Depuis le mois de septembre, les États-Unis ont intensifié leurs frappes, menant à la mort de près de 170 personnes dans le cadre de cette guerre contre le narcotrafic en Pacifique et dans les Caraïbes. Le général Francis L. Donovan, commandant de SOUTHCOM, a déclaré que ces opérations s'inscrivent dans une stratégie visant à réduire l'influence des cartels dans ces régions. Une communication récente de SOUTHCOM a souligné l'importance d'appliquer une pression systématique sur ces organisations.

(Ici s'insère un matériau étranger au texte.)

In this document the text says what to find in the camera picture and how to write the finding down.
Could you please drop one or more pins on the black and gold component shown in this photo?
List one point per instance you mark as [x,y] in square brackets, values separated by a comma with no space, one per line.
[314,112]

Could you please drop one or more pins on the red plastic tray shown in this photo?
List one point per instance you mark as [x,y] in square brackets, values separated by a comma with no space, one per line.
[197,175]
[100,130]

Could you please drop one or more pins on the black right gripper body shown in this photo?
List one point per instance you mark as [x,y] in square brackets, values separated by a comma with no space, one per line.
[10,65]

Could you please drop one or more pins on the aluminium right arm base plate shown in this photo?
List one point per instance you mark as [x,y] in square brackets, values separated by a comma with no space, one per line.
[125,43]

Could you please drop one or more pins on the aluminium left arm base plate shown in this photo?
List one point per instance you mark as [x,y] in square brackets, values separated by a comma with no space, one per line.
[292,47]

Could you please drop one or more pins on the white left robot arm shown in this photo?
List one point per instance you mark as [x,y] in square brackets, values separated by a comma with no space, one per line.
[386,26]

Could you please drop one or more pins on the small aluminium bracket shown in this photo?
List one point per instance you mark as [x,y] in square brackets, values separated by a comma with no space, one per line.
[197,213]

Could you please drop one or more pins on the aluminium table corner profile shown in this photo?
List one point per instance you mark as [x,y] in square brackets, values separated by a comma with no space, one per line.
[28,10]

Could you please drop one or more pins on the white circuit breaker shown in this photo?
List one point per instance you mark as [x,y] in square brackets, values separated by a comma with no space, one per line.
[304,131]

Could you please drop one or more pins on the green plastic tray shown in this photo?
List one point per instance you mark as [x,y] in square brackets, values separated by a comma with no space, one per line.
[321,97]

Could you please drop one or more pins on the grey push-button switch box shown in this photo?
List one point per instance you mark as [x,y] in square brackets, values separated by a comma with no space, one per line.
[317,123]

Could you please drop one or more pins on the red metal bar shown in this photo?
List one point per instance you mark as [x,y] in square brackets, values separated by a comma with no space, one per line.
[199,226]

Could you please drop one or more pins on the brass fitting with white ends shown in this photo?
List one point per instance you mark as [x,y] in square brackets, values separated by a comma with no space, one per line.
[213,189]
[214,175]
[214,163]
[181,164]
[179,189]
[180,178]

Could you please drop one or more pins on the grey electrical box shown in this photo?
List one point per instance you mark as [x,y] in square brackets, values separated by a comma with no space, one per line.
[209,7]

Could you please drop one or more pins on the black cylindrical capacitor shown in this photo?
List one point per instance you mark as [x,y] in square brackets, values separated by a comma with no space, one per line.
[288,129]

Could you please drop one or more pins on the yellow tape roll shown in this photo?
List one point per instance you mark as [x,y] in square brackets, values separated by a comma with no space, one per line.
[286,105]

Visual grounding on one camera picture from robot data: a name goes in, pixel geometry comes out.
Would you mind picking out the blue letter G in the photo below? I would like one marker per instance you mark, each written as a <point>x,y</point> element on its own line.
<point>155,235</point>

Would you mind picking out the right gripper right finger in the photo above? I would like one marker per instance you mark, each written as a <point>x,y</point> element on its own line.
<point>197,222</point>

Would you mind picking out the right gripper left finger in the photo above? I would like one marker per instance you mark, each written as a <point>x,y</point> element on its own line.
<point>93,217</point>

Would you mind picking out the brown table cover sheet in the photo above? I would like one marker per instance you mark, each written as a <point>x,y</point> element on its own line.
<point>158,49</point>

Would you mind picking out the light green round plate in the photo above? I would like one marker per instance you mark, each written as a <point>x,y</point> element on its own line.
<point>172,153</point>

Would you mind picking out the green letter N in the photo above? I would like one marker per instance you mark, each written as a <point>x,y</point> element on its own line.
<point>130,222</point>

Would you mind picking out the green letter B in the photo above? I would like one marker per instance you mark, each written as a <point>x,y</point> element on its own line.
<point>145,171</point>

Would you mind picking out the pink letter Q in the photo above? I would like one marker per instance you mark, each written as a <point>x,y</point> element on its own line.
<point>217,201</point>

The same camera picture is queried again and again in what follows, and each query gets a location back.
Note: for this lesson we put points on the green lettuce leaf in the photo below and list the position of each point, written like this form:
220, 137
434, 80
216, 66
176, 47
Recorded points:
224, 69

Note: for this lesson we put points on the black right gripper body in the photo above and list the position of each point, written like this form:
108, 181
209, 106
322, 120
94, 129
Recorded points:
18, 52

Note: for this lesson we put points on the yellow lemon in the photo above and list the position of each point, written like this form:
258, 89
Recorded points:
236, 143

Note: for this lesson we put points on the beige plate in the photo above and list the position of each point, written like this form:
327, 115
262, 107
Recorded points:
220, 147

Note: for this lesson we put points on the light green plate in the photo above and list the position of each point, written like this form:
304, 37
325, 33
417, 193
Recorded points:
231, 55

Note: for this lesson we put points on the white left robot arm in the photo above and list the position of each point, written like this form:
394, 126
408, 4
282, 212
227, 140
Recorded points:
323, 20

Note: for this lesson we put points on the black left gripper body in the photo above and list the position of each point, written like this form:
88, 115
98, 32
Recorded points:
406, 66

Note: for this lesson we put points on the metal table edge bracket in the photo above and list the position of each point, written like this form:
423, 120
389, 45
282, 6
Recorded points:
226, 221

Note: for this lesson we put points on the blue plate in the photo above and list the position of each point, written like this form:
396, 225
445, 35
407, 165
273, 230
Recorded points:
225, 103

De nombreux experts en sécurité, comme l'analyste Milena M. de l'Institut Français des Relations Internationales, affirment que ces frappes pourraient avoir des conséquences à long terme sur le trafic de drogue, bien qu'il reste des interrogations quant à leur efficacité réelle sur le terrain. "Les cartels s'adaptent rapidement et peuvent déplacer leurs opérations", a-t-elle soutenu.
Cette escalade des frappes américaines souligne la volonté du gouvernement de Joe Biden de contrer le narcotrafic, une problématique qui reste alarmante pour la sécurité nationale et internationale. Les inquiétudes grandissent concernant les ramifications de cette violence sur les pays voisins qui souffrent également des effets du narcotrafic, et des discussions commencent sur la nécessité d'une approche plus collaborative au niveau international.